Streaming Normalization: Towards Simpler and More Biologically-plausible Normalizations for Online and Recurrent Learning
Qianli Liao, Kenji Kawaguchi, Tomaso Poggio
TL;DR
This work addresses Batch Normalization's limitations for online and recurrent learning by introducing Streaming Normalization, a unifying framework that collects normalization statistics online and uses streaming gradients to update parameters without requiring full backpropagation over history. It generalizes LN and BN through Sample Normalization, General Batch Normalization, and Streaming Normalization, and strengthens online suitability with DAU and Lp normalization (notably L1). The approach is extended to recurrent networks via RGBN and RSN, and demonstrated to achieve faster convergence and robust performance across CIFAR-10 and character-level language modeling, with strong implications for hardware efficiency and biological plausibility. Overall, Streaming Normalization offers a flexible, scalable normalization paradigm that outperforms traditional methods in online, small-batch, and recurrent settings, while aligning more closely with biological processing principles.
Abstract
We systematically explored a spectrum of normalization algorithms related to Batch Normalization (BN) and propose a generalized formulation that simultaneously solves two major limitations of BN: (1) online learning and (2) recurrent learning.

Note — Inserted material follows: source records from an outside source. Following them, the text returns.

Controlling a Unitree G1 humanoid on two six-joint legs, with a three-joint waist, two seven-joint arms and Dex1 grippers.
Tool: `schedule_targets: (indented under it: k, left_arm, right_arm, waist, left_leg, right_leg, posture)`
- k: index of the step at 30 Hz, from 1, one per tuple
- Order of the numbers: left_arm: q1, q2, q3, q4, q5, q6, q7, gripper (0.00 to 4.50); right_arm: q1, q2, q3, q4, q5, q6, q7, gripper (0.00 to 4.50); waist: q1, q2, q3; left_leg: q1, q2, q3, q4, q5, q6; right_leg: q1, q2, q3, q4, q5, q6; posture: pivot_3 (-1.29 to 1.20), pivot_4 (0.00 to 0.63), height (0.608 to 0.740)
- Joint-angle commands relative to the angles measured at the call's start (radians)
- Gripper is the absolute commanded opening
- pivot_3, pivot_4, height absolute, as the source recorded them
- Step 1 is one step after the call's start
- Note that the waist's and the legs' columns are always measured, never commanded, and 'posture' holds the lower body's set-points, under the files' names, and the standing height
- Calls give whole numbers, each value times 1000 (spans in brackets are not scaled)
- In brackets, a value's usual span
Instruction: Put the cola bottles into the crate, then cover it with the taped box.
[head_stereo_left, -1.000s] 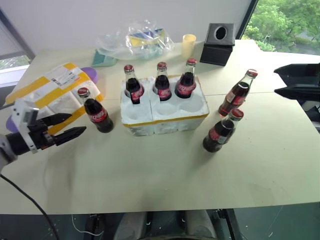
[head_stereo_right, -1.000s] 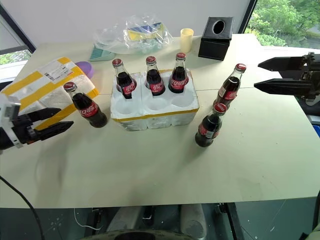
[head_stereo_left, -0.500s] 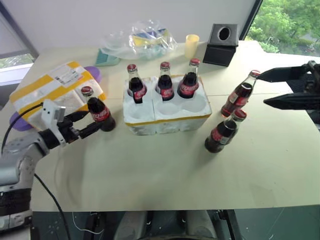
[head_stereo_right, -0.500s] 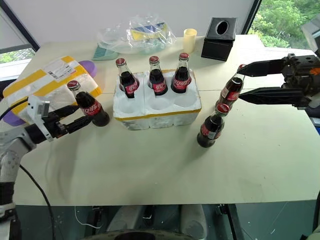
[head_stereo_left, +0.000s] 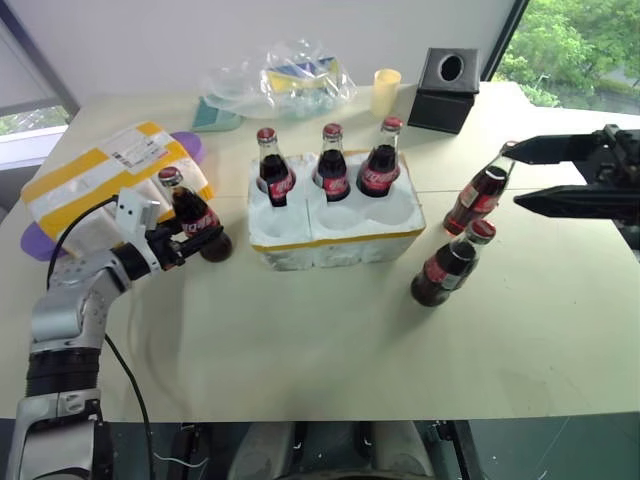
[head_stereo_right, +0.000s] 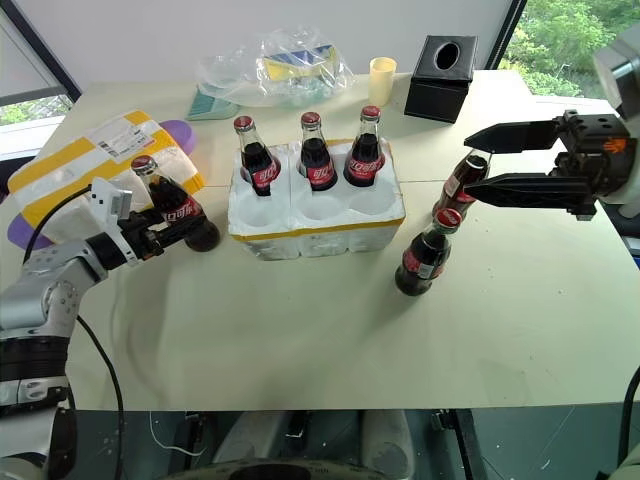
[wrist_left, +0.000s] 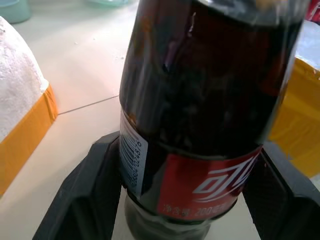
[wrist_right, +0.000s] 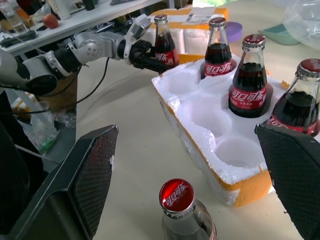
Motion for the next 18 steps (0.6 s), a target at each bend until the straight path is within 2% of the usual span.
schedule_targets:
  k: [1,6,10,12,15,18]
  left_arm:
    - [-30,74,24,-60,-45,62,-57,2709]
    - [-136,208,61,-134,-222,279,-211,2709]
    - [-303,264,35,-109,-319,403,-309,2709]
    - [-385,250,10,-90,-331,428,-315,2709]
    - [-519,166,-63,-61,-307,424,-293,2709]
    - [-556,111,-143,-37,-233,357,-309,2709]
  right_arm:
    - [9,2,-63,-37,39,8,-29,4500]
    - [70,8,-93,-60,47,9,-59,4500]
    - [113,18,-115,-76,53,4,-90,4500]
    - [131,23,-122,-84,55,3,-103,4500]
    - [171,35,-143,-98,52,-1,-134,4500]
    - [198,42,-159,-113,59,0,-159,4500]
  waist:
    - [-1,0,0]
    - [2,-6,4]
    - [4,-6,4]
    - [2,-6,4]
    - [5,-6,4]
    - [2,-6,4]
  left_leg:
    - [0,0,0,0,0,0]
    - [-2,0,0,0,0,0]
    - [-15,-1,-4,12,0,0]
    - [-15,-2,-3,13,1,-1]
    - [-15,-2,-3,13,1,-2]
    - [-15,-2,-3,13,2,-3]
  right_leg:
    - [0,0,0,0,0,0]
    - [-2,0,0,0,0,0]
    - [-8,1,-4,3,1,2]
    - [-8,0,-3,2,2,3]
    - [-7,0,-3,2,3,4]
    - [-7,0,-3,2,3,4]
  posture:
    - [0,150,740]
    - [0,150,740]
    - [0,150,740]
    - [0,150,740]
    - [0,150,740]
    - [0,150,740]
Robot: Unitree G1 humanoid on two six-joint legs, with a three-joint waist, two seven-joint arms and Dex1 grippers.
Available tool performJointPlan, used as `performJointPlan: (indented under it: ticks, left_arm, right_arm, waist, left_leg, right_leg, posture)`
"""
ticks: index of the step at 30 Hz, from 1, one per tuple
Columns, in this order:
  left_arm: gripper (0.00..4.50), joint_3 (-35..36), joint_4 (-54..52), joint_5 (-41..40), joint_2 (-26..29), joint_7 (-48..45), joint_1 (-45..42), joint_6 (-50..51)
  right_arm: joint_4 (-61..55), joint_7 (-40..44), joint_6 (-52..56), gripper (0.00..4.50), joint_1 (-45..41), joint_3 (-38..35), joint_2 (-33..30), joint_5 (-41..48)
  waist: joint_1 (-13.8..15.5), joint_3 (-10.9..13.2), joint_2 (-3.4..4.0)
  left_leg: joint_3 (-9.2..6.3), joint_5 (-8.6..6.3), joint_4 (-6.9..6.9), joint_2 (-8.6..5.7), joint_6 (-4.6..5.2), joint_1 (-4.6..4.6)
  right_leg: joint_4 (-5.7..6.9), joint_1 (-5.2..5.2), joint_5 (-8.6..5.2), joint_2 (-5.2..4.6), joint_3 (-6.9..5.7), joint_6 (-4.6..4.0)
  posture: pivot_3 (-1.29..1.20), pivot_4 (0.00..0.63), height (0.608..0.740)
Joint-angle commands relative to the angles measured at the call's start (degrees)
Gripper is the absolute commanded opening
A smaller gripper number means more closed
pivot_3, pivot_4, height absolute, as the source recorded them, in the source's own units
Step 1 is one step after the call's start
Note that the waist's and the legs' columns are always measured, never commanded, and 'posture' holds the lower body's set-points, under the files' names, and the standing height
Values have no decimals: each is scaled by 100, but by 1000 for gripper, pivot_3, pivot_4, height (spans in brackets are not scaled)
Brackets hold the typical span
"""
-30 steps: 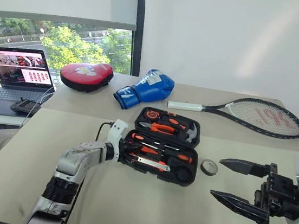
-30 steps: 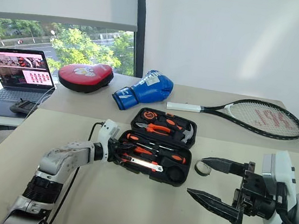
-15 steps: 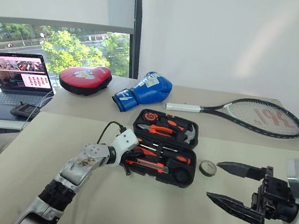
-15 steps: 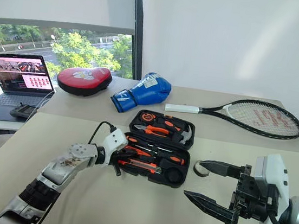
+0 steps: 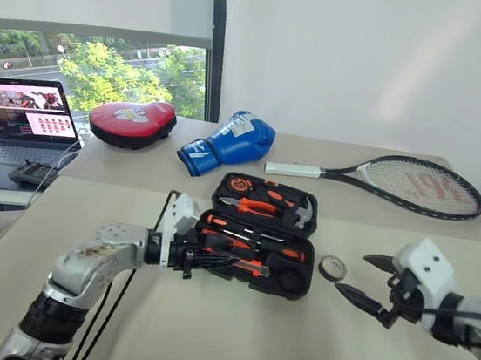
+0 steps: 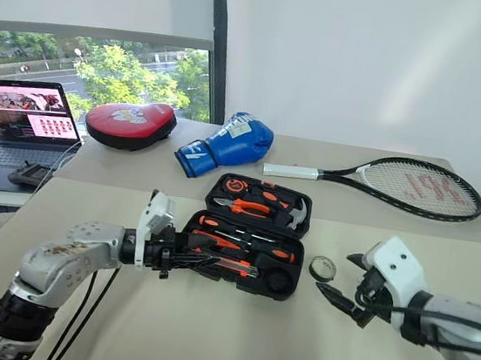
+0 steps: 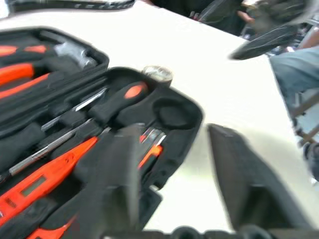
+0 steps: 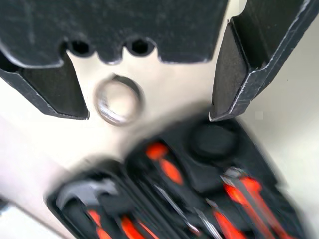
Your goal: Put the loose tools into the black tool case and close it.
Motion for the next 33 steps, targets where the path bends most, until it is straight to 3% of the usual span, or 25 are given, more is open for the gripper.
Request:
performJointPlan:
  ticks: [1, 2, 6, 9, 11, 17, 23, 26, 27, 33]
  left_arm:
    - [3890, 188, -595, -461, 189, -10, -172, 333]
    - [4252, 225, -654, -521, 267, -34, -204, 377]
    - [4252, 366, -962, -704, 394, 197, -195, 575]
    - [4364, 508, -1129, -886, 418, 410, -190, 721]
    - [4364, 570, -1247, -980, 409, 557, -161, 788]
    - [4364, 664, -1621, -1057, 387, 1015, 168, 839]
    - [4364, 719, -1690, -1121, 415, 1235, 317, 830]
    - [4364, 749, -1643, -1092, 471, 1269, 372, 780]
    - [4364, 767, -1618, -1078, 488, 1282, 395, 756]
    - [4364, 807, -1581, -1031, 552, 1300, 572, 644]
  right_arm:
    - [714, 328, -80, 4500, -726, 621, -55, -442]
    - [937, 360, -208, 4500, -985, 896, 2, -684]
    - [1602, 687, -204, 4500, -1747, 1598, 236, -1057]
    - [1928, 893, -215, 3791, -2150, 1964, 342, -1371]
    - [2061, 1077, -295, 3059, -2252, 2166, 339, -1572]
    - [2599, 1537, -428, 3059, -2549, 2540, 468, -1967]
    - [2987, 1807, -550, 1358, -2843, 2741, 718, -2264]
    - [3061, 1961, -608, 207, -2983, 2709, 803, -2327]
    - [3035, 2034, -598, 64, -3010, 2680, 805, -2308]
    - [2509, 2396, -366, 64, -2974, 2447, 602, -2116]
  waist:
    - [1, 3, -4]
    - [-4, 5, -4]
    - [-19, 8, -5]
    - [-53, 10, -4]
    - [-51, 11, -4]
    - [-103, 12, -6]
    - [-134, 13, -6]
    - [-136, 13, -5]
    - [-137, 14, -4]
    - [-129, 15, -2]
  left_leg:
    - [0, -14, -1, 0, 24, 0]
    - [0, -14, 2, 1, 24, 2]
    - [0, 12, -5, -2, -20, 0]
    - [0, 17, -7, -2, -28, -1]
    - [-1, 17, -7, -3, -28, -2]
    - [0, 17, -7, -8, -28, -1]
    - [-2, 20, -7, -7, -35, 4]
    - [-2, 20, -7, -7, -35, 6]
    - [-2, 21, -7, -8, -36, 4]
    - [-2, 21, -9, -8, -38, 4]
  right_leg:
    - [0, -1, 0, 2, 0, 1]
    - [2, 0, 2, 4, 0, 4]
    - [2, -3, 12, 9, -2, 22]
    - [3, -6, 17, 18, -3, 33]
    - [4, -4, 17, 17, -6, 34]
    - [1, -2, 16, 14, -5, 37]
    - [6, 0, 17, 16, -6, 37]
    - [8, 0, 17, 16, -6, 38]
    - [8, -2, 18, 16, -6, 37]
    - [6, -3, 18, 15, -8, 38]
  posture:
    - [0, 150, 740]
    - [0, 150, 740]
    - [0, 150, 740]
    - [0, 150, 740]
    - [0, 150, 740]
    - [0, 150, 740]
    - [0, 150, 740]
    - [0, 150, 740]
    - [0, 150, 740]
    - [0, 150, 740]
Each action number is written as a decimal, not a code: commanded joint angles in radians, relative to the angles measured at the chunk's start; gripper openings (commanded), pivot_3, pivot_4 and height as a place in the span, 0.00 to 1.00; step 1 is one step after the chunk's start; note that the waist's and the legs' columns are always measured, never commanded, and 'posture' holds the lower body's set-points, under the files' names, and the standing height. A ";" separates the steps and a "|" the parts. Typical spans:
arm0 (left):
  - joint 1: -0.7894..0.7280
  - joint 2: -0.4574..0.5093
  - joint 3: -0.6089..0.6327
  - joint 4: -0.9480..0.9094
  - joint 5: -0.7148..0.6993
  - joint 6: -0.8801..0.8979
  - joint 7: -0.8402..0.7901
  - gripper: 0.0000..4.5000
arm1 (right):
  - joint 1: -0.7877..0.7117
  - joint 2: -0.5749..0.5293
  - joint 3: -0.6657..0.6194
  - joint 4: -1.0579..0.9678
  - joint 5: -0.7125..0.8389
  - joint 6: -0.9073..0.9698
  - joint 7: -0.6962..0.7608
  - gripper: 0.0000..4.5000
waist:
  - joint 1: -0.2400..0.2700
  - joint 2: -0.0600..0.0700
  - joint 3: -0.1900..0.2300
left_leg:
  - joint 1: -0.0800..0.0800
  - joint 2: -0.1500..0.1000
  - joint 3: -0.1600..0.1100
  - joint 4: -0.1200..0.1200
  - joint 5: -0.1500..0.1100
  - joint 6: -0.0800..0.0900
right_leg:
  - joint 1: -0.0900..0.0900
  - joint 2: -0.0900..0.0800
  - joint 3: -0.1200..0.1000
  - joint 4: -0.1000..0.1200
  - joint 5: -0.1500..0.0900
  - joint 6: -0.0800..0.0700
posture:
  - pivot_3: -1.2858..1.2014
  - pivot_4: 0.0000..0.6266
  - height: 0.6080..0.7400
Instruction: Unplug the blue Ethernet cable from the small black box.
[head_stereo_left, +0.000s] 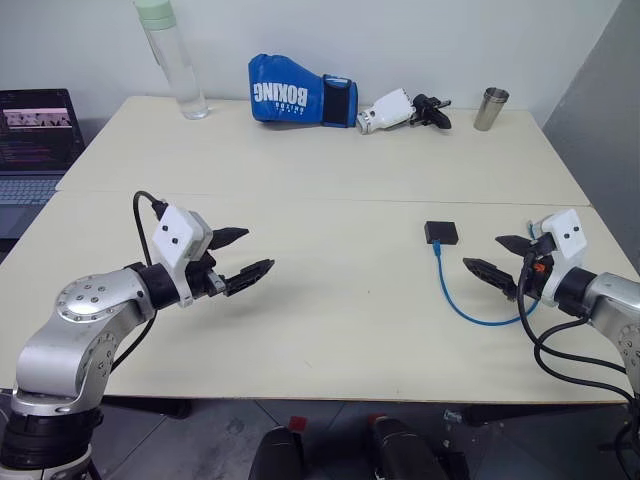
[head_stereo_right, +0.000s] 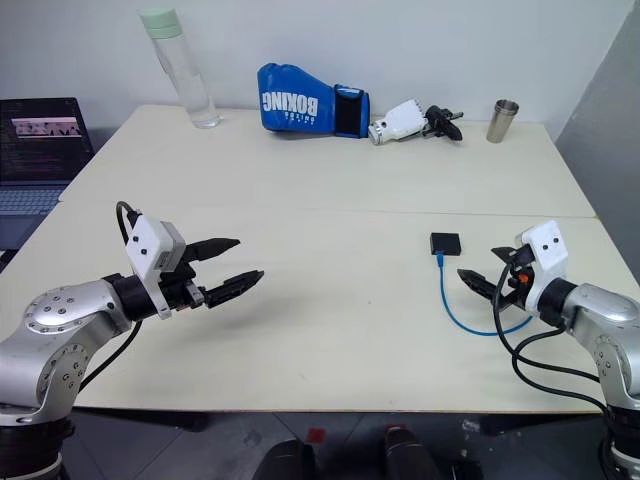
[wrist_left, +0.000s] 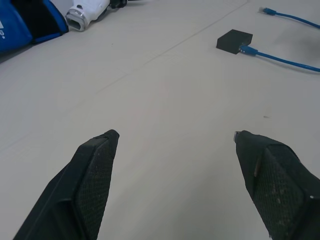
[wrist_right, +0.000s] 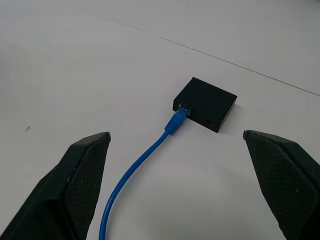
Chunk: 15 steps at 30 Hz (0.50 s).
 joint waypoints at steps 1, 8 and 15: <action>-0.045 0.001 -0.023 0.009 -0.034 -0.029 -0.070 0.88 | -0.003 0.020 -0.076 -0.082 0.038 0.017 -0.049 1.00 | 0.000 0.000 0.000 | 0.000 0.000 0.000 0.000 0.000 0.000 | 0.000 0.000 0.000 0.000 0.000 0.000 | 0.52 0.24 1.00; -0.138 -0.015 -0.102 0.081 -0.010 -0.022 -0.120 0.88 | 0.045 0.081 -0.071 -0.186 0.062 0.063 -0.123 1.00 | 0.000 0.000 0.000 | 0.000 0.000 -0.001 0.000 0.000 0.000 | 0.001 0.000 -0.001 0.000 0.000 0.000 | 0.52 0.24 1.00; -0.195 -0.084 -0.219 0.046 -0.007 -0.055 -0.170 1.00 | -0.014 0.260 0.111 -0.118 -0.092 0.031 -0.331 1.00 | -0.002 0.000 -0.001 | 0.000 0.000 -0.001 0.001 0.000 0.000 | 0.000 0.001 0.000 0.000 0.000 0.000 | 0.52 0.24 1.00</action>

Our proposal is simpler and more biologically-plausible. Unlike previous approaches, our technique can be applied out of the box to all learning scenarios (e.g., online learning, batch learning, fully-connected, convolutional, feedforward, recurrent and mixed --- recurrent and convolutional) and compare favorably with existing approaches. We also propose Lp Normalization for normalizing by different orders of statistical moments. In particular, L1 normalization is well-performing, simple to implement, fast to compute, more biologically-plausible and thus ideal for GPU or hardware implementations.